## Task to carry out
For the material that follows, list every line containing the word "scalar".

── Data

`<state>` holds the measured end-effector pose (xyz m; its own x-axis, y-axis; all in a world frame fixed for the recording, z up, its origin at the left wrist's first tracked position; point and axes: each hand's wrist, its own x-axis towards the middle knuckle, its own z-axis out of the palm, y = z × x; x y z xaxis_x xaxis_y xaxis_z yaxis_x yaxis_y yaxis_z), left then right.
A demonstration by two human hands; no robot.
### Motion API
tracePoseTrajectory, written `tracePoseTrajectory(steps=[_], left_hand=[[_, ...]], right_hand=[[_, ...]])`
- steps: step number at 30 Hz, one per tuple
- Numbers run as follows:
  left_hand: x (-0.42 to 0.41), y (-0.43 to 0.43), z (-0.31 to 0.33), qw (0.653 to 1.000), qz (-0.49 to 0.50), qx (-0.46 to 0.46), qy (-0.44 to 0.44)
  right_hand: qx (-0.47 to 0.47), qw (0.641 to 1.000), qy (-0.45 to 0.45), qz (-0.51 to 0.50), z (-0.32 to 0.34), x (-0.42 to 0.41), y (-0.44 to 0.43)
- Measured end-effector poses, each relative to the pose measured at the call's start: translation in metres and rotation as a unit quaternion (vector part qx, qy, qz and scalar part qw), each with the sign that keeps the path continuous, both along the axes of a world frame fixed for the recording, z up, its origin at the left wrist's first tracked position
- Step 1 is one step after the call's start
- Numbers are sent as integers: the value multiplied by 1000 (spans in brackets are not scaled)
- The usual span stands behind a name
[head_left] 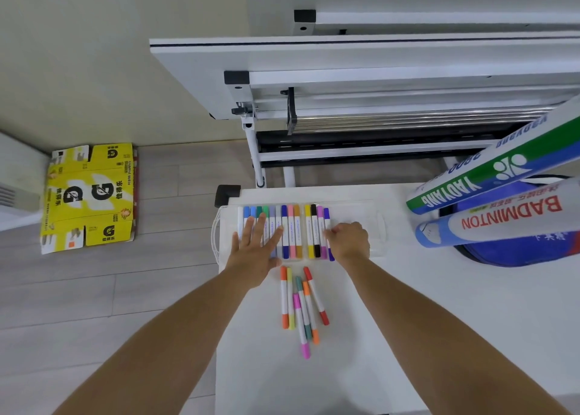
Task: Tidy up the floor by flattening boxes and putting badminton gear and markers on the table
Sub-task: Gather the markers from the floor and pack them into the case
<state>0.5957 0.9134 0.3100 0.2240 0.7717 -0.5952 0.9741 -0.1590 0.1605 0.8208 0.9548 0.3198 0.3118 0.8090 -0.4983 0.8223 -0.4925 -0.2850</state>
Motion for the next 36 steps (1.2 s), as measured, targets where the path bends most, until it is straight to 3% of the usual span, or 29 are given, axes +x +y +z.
tracePoseTrajectory(steps=[11,27,31,33,36], left_hand=[[-1,-1,-2,1000,-2,-2,5],[-2,0,-5,1000,-1,-1,8],[-1,0,-3,1000,-4,-2,11],[0,0,-3,1000,-4,-6,14],[0,0,2,1000,-3,-11,17]], right_hand=[[25,994,88,-54,-6,4,-1],[-42,999,22,-16,-16,7,15],[40,996,-53,67,-6,5,6],[86,990,-14,110,2,6,-13],[59,983,60,166,15,5,-54]])
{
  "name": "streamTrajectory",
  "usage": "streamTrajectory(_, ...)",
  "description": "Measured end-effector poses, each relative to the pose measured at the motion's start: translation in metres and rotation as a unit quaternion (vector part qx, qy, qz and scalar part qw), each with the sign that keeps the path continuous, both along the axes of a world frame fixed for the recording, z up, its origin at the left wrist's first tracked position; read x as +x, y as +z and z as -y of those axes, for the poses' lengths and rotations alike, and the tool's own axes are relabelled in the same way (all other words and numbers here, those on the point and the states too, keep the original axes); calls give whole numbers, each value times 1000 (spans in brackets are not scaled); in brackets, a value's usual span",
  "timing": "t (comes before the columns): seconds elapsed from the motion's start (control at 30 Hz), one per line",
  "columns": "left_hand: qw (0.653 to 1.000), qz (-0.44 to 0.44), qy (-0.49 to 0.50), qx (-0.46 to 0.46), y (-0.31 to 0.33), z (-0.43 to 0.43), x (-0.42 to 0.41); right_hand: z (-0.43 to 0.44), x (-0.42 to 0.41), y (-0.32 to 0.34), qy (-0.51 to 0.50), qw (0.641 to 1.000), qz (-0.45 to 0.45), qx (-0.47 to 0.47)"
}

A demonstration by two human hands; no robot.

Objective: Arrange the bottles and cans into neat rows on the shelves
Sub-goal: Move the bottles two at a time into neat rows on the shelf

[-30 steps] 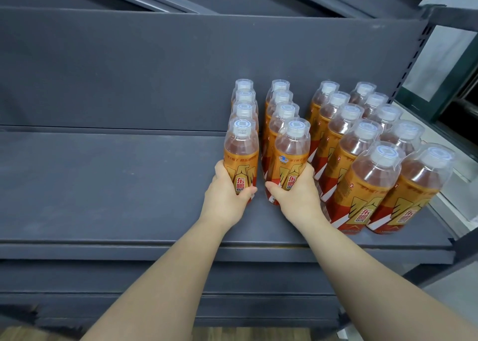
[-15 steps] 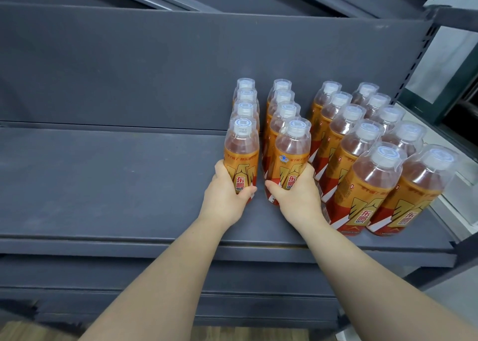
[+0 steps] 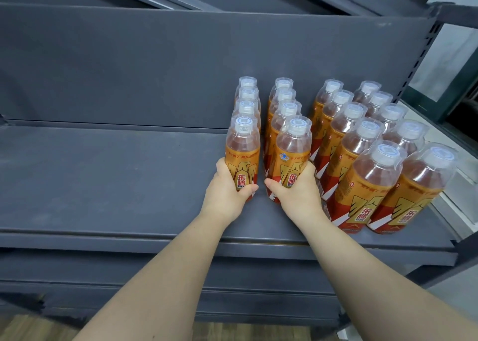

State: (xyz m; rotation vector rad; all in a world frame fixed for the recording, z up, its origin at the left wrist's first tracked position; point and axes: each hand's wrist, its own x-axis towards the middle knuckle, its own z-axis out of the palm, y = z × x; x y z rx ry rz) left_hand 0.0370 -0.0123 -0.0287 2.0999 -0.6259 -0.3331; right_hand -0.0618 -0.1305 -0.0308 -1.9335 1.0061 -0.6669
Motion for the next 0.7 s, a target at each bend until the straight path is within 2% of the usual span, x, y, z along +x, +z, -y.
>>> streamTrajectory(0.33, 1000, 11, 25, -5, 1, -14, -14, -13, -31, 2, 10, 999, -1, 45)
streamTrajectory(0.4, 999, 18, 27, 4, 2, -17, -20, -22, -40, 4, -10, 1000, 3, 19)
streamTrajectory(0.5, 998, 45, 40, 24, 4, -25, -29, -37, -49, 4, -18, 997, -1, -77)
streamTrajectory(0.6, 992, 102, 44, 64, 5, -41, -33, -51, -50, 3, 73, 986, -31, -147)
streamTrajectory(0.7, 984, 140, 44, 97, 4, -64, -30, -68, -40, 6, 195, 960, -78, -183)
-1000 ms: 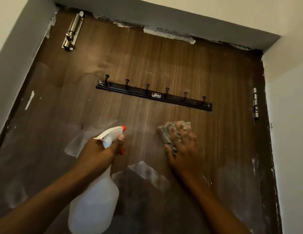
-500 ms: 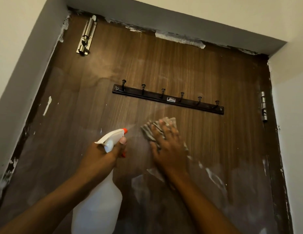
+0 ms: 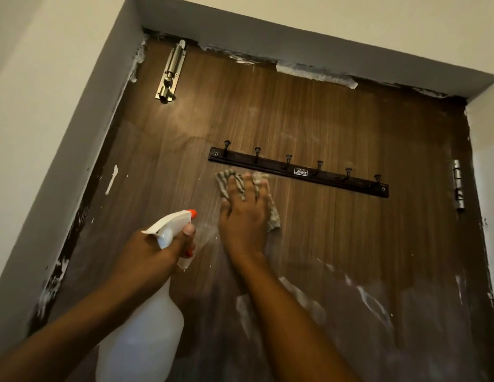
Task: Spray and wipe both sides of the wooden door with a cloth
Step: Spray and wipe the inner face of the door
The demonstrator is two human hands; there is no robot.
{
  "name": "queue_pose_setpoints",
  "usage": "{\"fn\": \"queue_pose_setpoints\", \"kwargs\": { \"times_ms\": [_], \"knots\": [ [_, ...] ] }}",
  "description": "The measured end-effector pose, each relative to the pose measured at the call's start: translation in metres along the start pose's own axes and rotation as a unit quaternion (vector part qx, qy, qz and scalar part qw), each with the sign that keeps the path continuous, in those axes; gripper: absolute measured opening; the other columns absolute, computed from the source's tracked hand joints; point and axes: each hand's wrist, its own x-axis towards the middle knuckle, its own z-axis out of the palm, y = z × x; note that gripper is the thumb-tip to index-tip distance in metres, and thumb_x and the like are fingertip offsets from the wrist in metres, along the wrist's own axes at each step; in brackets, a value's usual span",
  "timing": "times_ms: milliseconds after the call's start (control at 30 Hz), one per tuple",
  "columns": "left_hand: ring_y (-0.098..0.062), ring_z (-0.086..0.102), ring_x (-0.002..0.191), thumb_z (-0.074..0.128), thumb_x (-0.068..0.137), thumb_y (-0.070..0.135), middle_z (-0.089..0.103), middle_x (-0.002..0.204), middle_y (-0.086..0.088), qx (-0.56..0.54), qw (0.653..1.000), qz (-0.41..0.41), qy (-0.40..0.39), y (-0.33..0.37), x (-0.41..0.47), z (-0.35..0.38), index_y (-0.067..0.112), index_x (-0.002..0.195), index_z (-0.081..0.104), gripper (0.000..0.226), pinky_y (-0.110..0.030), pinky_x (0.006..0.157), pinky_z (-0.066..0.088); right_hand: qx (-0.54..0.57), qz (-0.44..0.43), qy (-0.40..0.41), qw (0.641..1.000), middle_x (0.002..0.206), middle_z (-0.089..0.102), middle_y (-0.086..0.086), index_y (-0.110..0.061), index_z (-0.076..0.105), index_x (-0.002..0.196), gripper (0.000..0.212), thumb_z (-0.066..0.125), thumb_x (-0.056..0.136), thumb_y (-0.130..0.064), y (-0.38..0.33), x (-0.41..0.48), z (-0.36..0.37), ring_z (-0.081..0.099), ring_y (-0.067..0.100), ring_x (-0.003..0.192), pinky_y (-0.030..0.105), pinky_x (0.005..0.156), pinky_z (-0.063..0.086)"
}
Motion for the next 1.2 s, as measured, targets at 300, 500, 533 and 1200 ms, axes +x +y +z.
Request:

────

## Your solution
- Measured end-effector poses, each relative to the pose measured at the call's start: translation in metres and rotation as a unit quaternion (vector part qx, qy, qz and scalar part qw), each with the sign that keeps the path continuous, both along the axes of a world frame fixed for the recording, z up, its origin at the left wrist's first tracked position
  "description": "Measured end-effector poses, each relative to the pose measured at the motion's start: translation in metres and rotation as a unit quaternion (vector part qx, qy, qz and scalar part qw), each with the sign that keeps the path continuous, both along the axes of a world frame fixed for the recording, z up, its origin at the left wrist's first tracked position; read x as +x, y as +z and z as -y of those axes, for the poses' lengths and rotations alike, and the tool's own axes are relabelled in the same way (all other words and numbers here, those on the point and the states too, keep the original axes); calls give whole numbers, each value times 1000 (spans in brackets are not scaled); in brackets, a value's usual span",
  "description": "The measured end-effector pose, each relative to the pose measured at the call's start: translation in metres along the start pose's own axes and rotation as a unit quaternion (vector part qx, qy, qz and scalar part qw), each with the sign that keeps the path continuous, in those axes; gripper: absolute measured opening; the other columns absolute, computed from the source's tracked hand joints; point and axes: each hand's wrist, its own x-axis towards the middle knuckle, its own z-axis out of the palm, y = z × x; note that gripper is the thumb-tip to index-tip distance in metres, and thumb_x and the like are fingertip offsets from the wrist in metres, along the wrist's own axes at each step; in brackets, a value's usual span",

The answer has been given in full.